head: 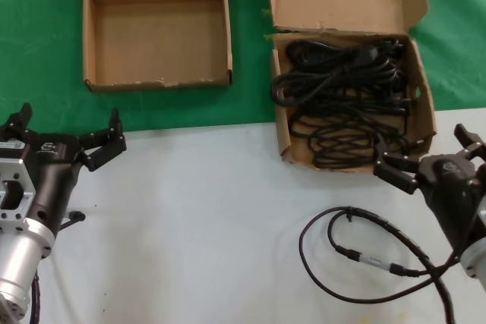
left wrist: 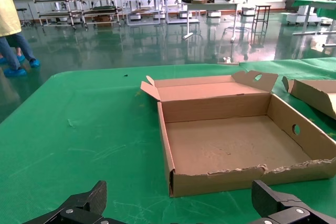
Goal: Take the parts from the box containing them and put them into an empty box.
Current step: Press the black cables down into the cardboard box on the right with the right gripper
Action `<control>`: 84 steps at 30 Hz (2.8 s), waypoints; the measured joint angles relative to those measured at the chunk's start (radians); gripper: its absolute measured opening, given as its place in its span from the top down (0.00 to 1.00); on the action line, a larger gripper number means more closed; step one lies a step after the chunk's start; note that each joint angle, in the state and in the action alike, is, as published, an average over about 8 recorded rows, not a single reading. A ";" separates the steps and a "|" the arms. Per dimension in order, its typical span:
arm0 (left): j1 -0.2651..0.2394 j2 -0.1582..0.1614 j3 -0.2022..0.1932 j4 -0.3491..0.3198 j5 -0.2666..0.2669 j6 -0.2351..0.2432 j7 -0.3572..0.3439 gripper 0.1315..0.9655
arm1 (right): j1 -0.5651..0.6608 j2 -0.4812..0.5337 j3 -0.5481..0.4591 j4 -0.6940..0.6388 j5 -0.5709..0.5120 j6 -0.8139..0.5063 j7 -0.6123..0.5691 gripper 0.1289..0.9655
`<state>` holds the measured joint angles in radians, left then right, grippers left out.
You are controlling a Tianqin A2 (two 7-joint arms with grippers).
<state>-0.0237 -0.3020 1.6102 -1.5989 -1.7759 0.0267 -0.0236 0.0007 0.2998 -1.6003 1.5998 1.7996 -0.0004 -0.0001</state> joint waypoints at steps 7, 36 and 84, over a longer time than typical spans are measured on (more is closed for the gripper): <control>0.000 0.000 0.000 0.000 0.000 0.000 0.000 0.00 | 0.000 0.000 0.000 0.000 0.000 0.000 0.000 0.00; 0.000 0.000 0.000 0.000 0.000 0.000 0.000 0.29 | 0.028 0.220 -0.022 0.114 -0.075 -0.231 -0.261 0.00; 0.000 0.000 0.000 0.000 0.000 0.000 0.000 0.98 | 0.832 0.205 -0.481 -0.315 -0.575 -0.740 -0.344 0.22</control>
<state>-0.0237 -0.3020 1.6102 -1.5989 -1.7757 0.0266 -0.0239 0.8327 0.5047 -2.0808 1.2852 1.2242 -0.7407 -0.3439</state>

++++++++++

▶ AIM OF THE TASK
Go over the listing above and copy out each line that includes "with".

▶ TASK RESULT
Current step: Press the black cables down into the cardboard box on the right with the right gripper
You are controlling a Tianqin A2 (two 7-joint arms with grippers).

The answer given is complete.